• **WHAT YOU ARE ASKED TO DO**
Begin at the line that holds "104 163 L 117" and copy each line exactly until the data below ends, including that last line but no pictures.

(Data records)
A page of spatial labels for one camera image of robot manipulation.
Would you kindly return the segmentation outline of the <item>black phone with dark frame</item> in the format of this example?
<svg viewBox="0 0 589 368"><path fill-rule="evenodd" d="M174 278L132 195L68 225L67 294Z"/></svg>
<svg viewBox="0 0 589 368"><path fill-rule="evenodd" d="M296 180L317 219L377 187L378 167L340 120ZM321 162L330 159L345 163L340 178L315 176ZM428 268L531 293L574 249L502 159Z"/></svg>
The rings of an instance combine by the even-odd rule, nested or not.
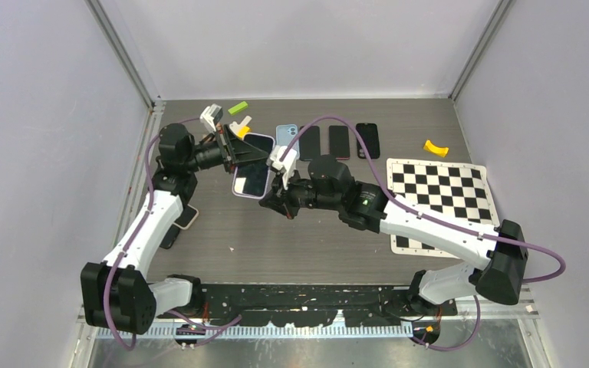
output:
<svg viewBox="0 0 589 368"><path fill-rule="evenodd" d="M311 126L302 133L298 140L302 161L312 161L321 156L321 132L318 126Z"/></svg>

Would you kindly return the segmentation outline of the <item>purple phone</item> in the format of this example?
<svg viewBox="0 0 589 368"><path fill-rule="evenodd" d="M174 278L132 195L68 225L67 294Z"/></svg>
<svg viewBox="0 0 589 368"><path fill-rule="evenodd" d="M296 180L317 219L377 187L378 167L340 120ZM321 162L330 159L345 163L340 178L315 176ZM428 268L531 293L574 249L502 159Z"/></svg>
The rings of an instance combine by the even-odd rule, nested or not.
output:
<svg viewBox="0 0 589 368"><path fill-rule="evenodd" d="M344 125L328 127L329 153L338 160L350 159L349 129Z"/></svg>

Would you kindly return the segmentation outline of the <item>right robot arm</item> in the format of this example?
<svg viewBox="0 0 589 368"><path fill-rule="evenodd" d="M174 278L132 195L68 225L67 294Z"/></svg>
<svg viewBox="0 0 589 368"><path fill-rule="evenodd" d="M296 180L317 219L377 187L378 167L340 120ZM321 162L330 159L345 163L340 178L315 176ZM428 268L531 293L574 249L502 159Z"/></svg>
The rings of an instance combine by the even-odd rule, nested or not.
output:
<svg viewBox="0 0 589 368"><path fill-rule="evenodd" d="M414 313L428 314L436 305L471 295L504 305L519 302L528 252L518 245L523 239L518 223L494 226L422 209L381 184L357 181L329 155L310 161L306 179L295 164L292 155L269 156L266 165L275 179L260 206L287 219L300 209L335 211L356 230L411 238L461 259L448 268L415 273L407 294Z"/></svg>

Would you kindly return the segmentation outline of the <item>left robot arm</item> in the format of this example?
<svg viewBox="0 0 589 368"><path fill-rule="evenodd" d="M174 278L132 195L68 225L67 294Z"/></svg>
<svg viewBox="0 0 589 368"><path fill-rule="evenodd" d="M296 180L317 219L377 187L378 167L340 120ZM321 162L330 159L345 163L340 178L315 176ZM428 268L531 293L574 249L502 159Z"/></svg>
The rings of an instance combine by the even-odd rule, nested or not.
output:
<svg viewBox="0 0 589 368"><path fill-rule="evenodd" d="M99 263L81 271L86 322L92 327L132 334L146 333L154 318L177 309L186 317L204 308L201 281L172 275L150 284L147 272L157 250L173 242L176 224L196 186L196 173L221 166L228 173L265 164L272 147L239 138L228 125L216 129L209 142L196 138L181 123L171 123L152 139L159 150L158 167L147 179L148 192L133 223L114 249Z"/></svg>

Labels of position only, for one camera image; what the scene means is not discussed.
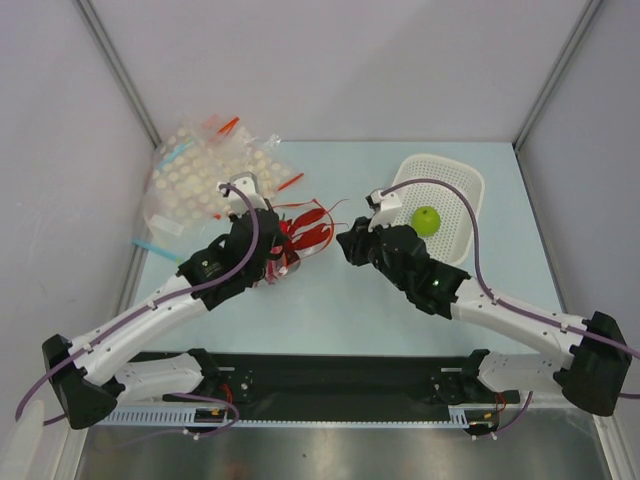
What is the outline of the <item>red toy chili pepper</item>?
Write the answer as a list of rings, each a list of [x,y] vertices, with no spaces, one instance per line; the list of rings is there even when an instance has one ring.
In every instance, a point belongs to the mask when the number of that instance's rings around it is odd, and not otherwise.
[[[292,225],[292,220],[281,219],[279,221],[279,228],[283,237],[283,240],[280,243],[281,252],[287,257],[296,256],[291,234]]]

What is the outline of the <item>red toy lobster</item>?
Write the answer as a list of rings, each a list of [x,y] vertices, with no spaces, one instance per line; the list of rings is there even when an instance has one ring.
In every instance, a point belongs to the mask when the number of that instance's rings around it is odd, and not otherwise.
[[[273,206],[279,221],[293,221],[291,234],[296,256],[285,256],[281,247],[272,249],[271,253],[276,255],[277,259],[267,263],[264,281],[268,285],[275,285],[291,277],[300,269],[305,259],[328,248],[336,236],[337,227],[343,225],[343,222],[336,222],[333,215],[333,210],[343,202],[345,199],[340,199],[330,207],[325,207],[317,199],[311,199],[307,202]]]

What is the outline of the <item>clear bag with orange zipper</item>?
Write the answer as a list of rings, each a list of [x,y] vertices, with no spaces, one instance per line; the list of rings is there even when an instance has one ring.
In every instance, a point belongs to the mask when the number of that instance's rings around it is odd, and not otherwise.
[[[264,197],[278,215],[279,228],[285,236],[283,246],[271,250],[273,258],[267,262],[262,282],[272,286],[291,277],[309,257],[325,251],[337,235],[344,222],[335,220],[333,211],[347,198],[327,206],[315,195],[307,200],[289,200],[284,192],[296,190],[303,185],[304,173],[290,174],[288,170],[265,170],[258,174],[259,186]]]

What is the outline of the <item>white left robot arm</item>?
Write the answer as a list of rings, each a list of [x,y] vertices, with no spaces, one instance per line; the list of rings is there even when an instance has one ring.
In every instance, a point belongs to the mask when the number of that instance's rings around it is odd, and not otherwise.
[[[203,316],[261,280],[272,250],[286,237],[270,208],[232,216],[229,233],[194,253],[144,302],[102,327],[42,345],[49,382],[71,428],[85,429],[123,402],[163,395],[214,397],[219,370],[202,349],[164,360],[134,362],[152,340]]]

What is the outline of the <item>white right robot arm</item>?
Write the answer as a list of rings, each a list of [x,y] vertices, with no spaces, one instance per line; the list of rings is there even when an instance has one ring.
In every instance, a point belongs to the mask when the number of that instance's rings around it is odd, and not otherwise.
[[[429,256],[409,226],[371,228],[359,217],[338,234],[346,260],[372,265],[418,310],[478,325],[529,348],[529,354],[475,350],[461,373],[463,393],[484,401],[494,392],[560,394],[583,411],[613,414],[631,365],[616,321],[601,312],[590,319],[534,309],[486,293],[467,272]]]

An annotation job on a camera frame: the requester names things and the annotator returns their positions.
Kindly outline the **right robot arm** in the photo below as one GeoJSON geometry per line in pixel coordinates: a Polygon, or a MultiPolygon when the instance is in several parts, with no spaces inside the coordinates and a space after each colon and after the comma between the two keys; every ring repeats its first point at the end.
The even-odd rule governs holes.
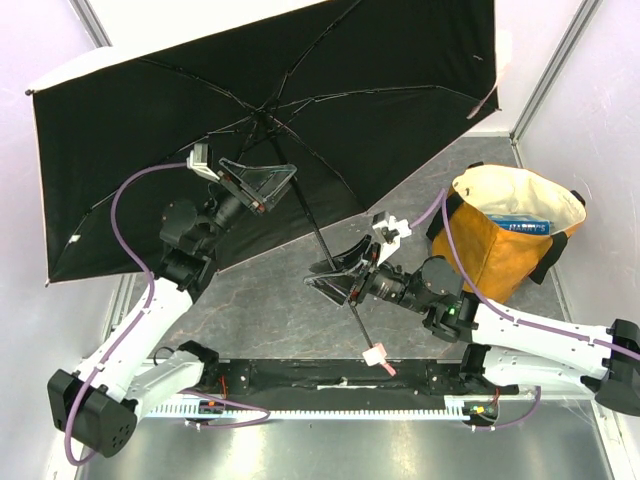
{"type": "Polygon", "coordinates": [[[571,385],[610,410],[639,414],[637,324],[581,325],[518,311],[465,291],[462,276],[442,256],[413,272],[381,256],[380,244],[364,236],[312,265],[304,283],[339,306],[373,296],[421,315],[437,338],[466,343],[462,377],[495,387],[571,385]]]}

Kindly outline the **pink folding umbrella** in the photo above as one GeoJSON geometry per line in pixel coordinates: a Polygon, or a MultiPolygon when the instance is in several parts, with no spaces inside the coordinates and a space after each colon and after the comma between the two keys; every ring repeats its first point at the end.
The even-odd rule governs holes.
{"type": "Polygon", "coordinates": [[[491,1],[325,1],[157,51],[105,47],[33,81],[47,277],[152,269],[174,200],[220,186],[184,167],[195,143],[296,186],[246,213],[217,270],[369,210],[499,108],[491,1]]]}

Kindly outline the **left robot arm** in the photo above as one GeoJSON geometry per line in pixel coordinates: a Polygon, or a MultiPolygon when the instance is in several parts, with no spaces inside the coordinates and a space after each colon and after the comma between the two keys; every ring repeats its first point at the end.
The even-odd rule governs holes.
{"type": "Polygon", "coordinates": [[[290,163],[249,167],[227,159],[212,172],[203,161],[184,167],[220,186],[197,206],[170,202],[162,214],[160,264],[152,269],[127,244],[118,225],[119,203],[110,209],[113,234],[141,268],[147,287],[134,310],[74,371],[57,370],[47,384],[55,426],[64,435],[67,461],[81,466],[96,454],[109,458],[130,440],[140,420],[171,396],[218,380],[219,355],[195,341],[144,373],[139,367],[166,331],[201,297],[216,273],[216,249],[248,212],[263,215],[291,186],[290,163]]]}

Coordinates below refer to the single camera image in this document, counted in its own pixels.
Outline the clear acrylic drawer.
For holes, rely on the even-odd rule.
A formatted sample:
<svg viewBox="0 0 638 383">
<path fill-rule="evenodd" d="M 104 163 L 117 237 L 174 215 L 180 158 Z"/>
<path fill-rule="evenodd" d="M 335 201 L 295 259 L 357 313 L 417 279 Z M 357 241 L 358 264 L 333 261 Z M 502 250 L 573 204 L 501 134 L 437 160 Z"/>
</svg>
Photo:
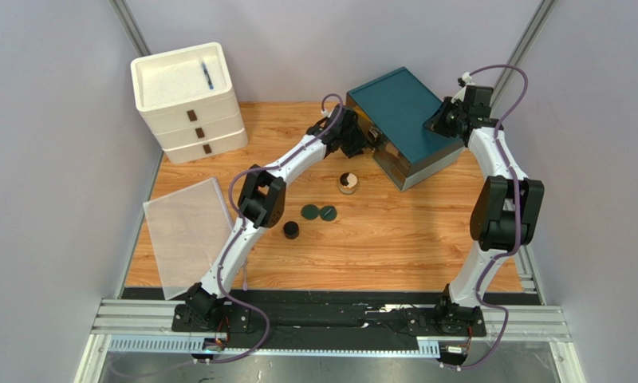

• **REPLY TO THE EXERCISE**
<path fill-rule="evenodd" d="M 104 163 L 117 237 L 174 215 L 180 158 Z"/>
<path fill-rule="evenodd" d="M 335 201 L 295 259 L 357 313 L 417 279 Z M 357 241 L 358 264 L 333 261 Z M 502 250 L 573 204 L 501 134 L 437 160 Z"/>
</svg>
Photo:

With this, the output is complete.